Escavações arqueológicas na praça D. Luís, em Lisboa, revelaram um fundeador romano, com mais de 2000 anos, um achado raro e extraordinário, que reflete, de forma muito rica, a história da cidade, salientou à Lusa o arqueólogo Alexandre Sarrazola.
O fundeador, como é designado no meio arqueológico, é um espaço à beira da costa, onde os navios ancoravam temporariamente para descargas, trânsito de passageiros e para concretizarem várias operações, como reparações. Este fundeador é datado pelo arqueólogo, entre o século I antes de Cristo e o século V.
"Esta zona, agora a 100 metros de distância da atual rua da Boavista, então zona de praia, constituía uma pequena baía onde os navios romanos fundeavam" e, no trânsito de cargas e passageiros, deixaram cair matérias ou até se libertaram delas.
Estes materiais que o lodo ajudou a preservar, permitem hoje determinar "uma dinâmica comercial, que dá já conta de Lisboa como uma placa giratória na economia do Império Romano, e já nos dá uma dimensão atlântica".
O arqueólogo lidera uma equipa que há dois anos escava esta área, na zona do Cais do Sodré, e que será um futuro parque de estacionamento.
Esta campanha de escavações trouxe à luz do dia outras realidades posteriores ao Império Romano, como navios do século XVII e uma grade de maré.
O fundeador é "um achado inusitado pela sua raridade", disse Sarrazola, que sublinhou a sua importância "do ponto de vista cientifico" pelos "contributos para a nossa história".
O arqueólogo referiu-se ao achado como "inestimável e de uma raridade notável".
Dados os materiais encontrados, de diferentes origens, e o contexto arqueológico encontrado, levam Sarrazola a argumentar que "a diversidade cultural, que nos enriquece e caracteriza, esse mosaico de influências, pode ser ancorado em tempos mais antigos, certamente da ocupação romana".
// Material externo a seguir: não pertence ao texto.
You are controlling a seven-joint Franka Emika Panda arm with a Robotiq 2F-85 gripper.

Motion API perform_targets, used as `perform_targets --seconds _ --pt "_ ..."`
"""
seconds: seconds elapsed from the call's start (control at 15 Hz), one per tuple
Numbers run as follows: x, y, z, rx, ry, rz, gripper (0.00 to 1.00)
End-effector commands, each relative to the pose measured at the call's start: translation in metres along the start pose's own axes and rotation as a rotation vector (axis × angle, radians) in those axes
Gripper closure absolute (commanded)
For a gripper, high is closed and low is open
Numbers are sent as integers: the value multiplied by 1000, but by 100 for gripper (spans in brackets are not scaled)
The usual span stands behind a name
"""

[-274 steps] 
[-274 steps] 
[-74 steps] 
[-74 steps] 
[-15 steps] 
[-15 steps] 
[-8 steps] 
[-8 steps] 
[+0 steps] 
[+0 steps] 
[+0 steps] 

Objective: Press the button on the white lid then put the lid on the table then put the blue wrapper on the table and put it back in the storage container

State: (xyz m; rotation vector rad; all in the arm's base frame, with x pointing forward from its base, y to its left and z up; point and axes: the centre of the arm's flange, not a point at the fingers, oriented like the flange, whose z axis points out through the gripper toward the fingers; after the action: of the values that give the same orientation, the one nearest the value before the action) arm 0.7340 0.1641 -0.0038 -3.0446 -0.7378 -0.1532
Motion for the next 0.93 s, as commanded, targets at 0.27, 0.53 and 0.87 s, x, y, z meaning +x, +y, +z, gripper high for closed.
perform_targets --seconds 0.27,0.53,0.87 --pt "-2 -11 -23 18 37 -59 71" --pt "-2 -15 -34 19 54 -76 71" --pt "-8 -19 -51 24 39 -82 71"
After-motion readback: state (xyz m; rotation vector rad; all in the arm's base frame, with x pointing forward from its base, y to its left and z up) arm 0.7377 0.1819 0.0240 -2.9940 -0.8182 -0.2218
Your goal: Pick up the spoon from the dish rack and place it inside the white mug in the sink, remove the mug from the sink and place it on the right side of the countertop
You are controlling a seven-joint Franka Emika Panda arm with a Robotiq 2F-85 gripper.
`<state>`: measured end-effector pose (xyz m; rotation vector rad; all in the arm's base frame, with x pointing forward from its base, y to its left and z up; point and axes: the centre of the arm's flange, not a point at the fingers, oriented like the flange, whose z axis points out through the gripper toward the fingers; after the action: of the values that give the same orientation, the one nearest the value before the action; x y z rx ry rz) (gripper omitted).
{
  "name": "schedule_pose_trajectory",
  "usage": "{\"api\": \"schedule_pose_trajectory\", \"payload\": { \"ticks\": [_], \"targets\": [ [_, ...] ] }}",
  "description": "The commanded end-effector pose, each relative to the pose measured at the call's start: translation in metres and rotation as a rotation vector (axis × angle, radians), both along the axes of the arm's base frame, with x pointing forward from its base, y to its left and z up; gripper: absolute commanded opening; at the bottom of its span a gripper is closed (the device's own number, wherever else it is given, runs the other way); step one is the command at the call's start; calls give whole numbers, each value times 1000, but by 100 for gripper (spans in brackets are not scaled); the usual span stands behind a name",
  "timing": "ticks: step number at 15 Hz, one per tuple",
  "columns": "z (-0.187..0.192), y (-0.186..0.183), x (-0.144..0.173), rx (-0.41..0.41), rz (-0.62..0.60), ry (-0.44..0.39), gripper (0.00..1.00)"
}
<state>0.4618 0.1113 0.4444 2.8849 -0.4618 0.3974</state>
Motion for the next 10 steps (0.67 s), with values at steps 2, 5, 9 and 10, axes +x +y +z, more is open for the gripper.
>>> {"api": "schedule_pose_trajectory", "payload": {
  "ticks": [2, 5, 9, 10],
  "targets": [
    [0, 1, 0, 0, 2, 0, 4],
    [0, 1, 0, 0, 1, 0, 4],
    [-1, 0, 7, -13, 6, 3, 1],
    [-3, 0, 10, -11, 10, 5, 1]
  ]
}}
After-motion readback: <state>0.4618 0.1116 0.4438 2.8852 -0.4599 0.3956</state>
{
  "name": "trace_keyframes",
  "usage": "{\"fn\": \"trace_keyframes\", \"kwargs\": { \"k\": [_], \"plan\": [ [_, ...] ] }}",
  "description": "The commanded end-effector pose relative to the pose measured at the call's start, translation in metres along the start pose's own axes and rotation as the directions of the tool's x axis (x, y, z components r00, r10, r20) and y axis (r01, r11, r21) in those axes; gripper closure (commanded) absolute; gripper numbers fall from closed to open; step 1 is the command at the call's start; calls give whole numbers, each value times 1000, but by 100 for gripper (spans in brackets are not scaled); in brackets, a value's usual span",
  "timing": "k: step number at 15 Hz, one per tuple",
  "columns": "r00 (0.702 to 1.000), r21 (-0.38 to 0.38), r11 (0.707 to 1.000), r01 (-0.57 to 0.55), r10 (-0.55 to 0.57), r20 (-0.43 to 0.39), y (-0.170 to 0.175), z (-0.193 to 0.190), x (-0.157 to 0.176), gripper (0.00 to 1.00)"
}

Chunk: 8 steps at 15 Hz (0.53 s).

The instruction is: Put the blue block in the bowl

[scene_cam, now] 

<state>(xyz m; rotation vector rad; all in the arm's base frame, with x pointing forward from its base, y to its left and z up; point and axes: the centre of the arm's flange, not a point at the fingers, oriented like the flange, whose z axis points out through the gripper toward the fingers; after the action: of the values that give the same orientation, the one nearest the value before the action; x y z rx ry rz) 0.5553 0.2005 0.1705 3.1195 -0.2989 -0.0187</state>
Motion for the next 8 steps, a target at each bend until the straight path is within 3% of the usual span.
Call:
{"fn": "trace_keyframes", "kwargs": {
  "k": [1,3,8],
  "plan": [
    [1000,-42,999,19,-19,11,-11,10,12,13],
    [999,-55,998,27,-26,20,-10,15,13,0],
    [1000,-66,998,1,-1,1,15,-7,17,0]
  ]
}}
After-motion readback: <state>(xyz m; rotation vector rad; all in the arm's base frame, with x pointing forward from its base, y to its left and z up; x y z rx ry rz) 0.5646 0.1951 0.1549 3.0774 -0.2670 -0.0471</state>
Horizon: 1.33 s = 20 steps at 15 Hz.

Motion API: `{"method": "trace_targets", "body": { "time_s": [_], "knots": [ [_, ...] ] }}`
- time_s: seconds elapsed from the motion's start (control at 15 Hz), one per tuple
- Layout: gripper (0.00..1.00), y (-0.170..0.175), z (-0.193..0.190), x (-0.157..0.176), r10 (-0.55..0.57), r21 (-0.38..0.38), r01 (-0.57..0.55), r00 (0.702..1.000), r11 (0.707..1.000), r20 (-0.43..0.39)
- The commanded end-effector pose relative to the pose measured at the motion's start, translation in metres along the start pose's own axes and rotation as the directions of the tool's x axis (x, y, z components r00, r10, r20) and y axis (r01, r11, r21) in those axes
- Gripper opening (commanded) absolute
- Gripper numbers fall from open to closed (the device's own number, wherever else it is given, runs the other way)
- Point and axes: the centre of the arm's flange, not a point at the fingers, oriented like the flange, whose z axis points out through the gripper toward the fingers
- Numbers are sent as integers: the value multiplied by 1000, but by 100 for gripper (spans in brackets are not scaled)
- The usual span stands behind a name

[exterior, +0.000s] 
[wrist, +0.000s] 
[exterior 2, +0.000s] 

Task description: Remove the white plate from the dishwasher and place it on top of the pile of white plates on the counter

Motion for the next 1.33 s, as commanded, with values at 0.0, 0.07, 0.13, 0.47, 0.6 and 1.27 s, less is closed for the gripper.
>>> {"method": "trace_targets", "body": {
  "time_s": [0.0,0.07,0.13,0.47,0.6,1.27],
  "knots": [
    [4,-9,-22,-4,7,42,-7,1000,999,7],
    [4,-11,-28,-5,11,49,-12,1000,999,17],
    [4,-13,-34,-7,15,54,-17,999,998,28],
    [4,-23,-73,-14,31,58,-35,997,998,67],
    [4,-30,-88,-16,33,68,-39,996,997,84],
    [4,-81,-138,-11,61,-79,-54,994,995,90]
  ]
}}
Entre os artefactos romanos há ânforas de várias produções, desde o interior da Hispânia ao Sul da Gália, Norte de África e até da Península Itálica, além das ânforas de fabrico na Lusitânia.
Estas ânforas eram os "contentores da época, nomeadamente, neste caso, para preparados de peixe, nomeadamente sardinha", de que se conhecem fábricas de salga na atual baixa e zona de Belém, explicou o arqueólogo Jorge Parreira, que integra a esquipa de escavações.
"As ânforas tinham, em média, a capacidade 45 litros, eram produzidas na Lusitânia, nomeadamente na margem sul do rio Tejo", mas foi também encontrada uma ânfora de finais do século I antes de Cristo, "que transportaria, provavelmente, vinho de Itália", referiu Jorge Parreira, arqueólogo da equipa.
Foram também encontrados artefactos de cerâmicas sigilatas, nomeadamente da baixela de consumo dos próprios navios, ou para consumo das elites locais que "não seriam tão abastadas quanto isso", disse Sarrazola
No espaço escavado, foi encontrada "uma sucessão de estruturas arquitetónicas e portuárias que refletem, de uma forma muito rica, a História de Lisboa".
O arqueólogo referenciou as diferentes estruturas encontradas, do século XIX para períodos mais recuados: "O famoso aterro da Boavista de 1855-1863, os alicerces da fundição do Arsenal Real, a estrutura portuária da Casa da Moeda, esta do século XVIII, a estrutura portuária do Forte de S. Paulo, do século XVII, e coevos desta época, uma outra pequena estrutura portuária e uma grade de maré ou rampa de estaleiro".
Esta grade de maré serviu de protetor destes vestígios romanos, quando do maremoto que se seguiu ao terramoto de 1755, disse o arqueólogo.
Dada a importância dos achados arqueológicos encontrados, Alexandre Sarrazola alertou para a necessidade de "uma articulação entre a política de património e a de ordenamento de território, nomeadamente quando são revistos os Planos Diretores Municipais ou quando se fazem planos de pormenor". Nesses casos, adiantou, "é fundamental ter-se em conta, particularmente na zona ribeirinha de Lisboa, a probabilidade da reincidência de achados desta natureza".
Para Sarrazola, "este tipo de intervenções" arqueológicas e os estudos que delas resultam só fazem sentido "se forem amplamente divulgados e se servirem para contar uma história para todos, de um passado que é de todos, e se sedimentarem aquilo que é uma memória coletiva".
"Só faz sentido fazer arqueologia quando essa arqueologia entronca na memória coletiva", rematou.